From the listing below, extract each line containing the string "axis".

::: Material provided

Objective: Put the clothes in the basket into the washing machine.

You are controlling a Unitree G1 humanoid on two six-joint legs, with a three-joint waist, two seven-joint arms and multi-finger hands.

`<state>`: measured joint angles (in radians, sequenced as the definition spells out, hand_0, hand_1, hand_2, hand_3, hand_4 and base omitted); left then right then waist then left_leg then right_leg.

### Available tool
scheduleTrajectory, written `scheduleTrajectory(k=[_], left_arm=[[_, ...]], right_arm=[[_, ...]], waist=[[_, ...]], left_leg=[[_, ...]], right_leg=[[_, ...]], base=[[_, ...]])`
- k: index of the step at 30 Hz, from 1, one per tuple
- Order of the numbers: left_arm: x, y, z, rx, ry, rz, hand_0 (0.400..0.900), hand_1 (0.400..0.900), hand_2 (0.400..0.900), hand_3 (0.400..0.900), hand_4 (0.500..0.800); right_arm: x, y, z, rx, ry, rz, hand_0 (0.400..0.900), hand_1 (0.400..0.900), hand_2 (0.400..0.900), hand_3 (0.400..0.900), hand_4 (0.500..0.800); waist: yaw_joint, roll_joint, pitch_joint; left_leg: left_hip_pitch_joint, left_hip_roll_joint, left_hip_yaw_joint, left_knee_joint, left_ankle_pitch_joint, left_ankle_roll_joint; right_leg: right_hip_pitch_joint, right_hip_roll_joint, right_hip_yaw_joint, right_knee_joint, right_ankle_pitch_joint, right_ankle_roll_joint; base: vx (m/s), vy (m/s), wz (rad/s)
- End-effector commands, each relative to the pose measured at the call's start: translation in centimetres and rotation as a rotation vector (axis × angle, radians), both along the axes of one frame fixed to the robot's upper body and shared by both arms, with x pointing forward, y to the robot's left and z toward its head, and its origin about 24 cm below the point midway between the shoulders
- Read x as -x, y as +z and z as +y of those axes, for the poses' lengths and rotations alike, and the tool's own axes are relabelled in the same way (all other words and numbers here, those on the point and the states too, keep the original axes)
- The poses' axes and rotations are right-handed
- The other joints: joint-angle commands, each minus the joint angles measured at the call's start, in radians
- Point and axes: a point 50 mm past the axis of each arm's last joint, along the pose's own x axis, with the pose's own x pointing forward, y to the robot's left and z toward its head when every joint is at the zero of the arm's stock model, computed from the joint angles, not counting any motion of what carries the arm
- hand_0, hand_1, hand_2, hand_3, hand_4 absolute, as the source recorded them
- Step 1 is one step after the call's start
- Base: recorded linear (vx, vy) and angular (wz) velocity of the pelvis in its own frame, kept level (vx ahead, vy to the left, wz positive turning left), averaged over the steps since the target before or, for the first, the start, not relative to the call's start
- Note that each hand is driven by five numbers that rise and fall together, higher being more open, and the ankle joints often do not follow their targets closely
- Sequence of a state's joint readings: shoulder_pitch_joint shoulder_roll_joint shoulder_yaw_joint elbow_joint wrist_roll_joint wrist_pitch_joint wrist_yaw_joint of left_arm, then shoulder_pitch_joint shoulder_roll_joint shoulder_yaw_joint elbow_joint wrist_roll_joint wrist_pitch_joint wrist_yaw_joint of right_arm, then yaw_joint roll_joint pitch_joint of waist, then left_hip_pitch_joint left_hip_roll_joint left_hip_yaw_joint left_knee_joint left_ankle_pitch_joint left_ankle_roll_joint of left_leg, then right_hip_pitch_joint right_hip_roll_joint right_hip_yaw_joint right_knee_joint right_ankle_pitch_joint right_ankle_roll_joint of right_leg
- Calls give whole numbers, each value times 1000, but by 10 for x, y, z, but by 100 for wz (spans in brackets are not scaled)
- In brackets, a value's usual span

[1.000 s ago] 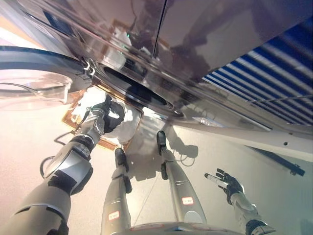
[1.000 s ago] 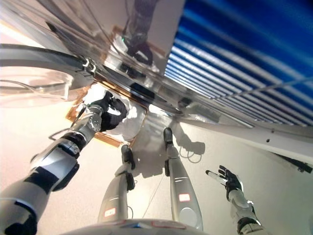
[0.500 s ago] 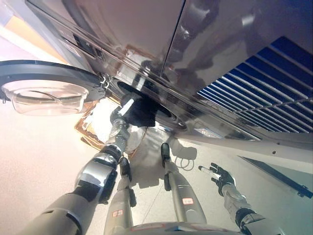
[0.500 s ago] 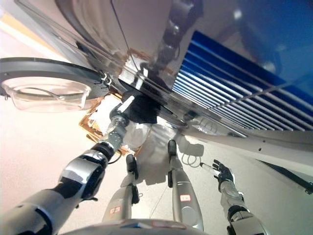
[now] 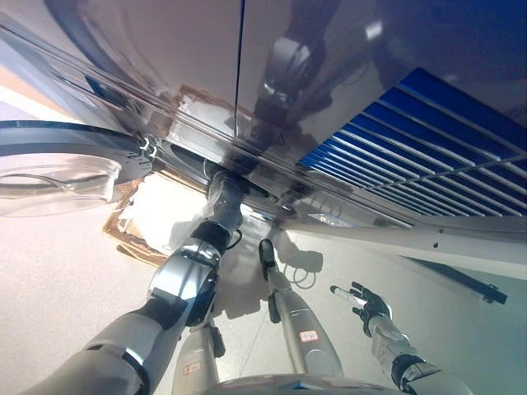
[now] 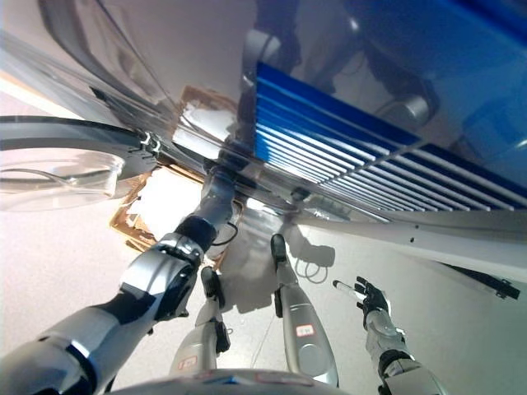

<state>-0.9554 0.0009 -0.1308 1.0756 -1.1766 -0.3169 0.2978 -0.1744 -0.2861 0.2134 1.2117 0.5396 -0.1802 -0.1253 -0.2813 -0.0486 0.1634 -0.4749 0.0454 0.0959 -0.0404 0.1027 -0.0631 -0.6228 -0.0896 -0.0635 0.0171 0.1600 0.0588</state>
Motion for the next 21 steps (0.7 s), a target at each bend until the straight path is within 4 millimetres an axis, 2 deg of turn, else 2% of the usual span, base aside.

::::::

◆ **Reply**:
- End-effector commands, each relative to the pose measured at the call's start: translation in centimetres and rotation as a rotation vector (axis × angle, radians), both along the axes of one frame fixed to the robot's upper body and shared by both arms, with x pointing forward, y to the robot's left and z toward its head, and its origin about 24 cm below the point midway between the shoulders
- Point and axes: a point 50 mm past the axis of each arm's last joint, along the pose's own x axis, with the pose's own x pointing forward, y to the robot's left and z toward its head when every joint is at the zero of the arm's stock model, computed from the joint angles, not counting any motion of what carries the arm
Motion for the next 21 steps (0.7 s), a target at each bend until the straight path is within 4 millimetres an axis, 2 deg of turn, else 2% of the usual span, base aside.

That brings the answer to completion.